Items from a data source:
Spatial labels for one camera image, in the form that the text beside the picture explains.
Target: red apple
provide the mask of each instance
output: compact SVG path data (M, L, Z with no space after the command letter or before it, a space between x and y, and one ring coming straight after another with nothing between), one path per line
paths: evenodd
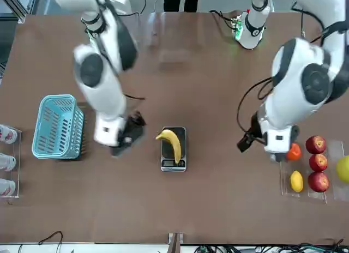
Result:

Your instructions: All lines from the one bearing "provide the mask of each instance" through the last line of the records, and only those, should be duplicated exactly; no picture belongs in the copy.

Task solution:
provide the mask of each instance
output: compact SVG path data (M, L, Z with no space after the command letter or before it, a space between x and y, and one ring coming straight after another with nothing between), one path per line
paths: evenodd
Result:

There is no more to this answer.